» **What you need to do**: Tally the lines below that hold the string "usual", and report the tally by itself.

START Records

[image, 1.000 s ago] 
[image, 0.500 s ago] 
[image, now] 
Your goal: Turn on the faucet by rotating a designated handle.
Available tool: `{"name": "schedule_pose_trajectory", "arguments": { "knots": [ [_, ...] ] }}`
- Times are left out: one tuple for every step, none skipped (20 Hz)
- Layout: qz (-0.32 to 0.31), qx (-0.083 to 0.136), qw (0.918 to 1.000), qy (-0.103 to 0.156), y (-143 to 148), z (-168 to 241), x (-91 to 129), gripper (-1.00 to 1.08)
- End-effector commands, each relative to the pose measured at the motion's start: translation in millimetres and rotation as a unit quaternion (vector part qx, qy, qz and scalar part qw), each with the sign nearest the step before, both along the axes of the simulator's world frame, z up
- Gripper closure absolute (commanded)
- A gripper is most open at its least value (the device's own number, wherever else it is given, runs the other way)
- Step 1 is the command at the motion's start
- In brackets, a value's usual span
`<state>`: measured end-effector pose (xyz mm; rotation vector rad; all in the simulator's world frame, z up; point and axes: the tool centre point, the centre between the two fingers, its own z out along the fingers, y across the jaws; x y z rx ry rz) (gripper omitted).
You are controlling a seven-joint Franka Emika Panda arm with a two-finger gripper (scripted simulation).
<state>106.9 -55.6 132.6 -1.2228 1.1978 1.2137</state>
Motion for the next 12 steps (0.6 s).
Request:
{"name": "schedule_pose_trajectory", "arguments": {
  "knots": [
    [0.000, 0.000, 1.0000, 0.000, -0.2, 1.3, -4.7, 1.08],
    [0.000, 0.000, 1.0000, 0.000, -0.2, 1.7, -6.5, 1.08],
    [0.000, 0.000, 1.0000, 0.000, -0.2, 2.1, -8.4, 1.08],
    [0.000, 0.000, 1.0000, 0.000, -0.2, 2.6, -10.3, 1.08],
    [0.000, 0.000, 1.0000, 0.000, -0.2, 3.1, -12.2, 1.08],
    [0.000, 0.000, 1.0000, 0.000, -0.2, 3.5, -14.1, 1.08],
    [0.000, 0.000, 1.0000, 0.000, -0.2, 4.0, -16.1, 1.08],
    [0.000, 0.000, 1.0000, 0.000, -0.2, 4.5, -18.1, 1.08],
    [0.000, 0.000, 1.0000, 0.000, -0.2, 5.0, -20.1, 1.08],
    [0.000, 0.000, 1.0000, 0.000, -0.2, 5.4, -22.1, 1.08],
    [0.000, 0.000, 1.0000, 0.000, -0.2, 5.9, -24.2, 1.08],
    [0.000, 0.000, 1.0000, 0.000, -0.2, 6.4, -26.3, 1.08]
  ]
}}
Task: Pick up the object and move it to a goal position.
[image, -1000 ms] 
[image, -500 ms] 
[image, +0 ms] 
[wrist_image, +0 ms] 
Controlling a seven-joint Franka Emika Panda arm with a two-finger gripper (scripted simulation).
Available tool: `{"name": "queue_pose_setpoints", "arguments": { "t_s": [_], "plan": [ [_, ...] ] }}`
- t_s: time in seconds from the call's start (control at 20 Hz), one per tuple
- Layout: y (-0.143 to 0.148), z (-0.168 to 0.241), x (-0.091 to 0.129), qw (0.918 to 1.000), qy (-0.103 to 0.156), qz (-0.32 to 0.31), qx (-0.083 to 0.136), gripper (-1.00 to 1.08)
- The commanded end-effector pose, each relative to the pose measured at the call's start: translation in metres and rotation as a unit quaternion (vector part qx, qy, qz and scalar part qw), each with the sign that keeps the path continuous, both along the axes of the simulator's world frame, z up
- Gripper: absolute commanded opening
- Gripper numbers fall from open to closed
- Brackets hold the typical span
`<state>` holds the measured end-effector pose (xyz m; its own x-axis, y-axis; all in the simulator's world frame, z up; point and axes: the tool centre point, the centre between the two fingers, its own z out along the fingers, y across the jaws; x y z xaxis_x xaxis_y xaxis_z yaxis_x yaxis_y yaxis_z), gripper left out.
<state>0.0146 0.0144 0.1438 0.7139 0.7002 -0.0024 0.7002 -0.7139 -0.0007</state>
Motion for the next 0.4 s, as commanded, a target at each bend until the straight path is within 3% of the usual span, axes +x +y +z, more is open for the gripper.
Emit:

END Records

» **Solution to this problem**: 2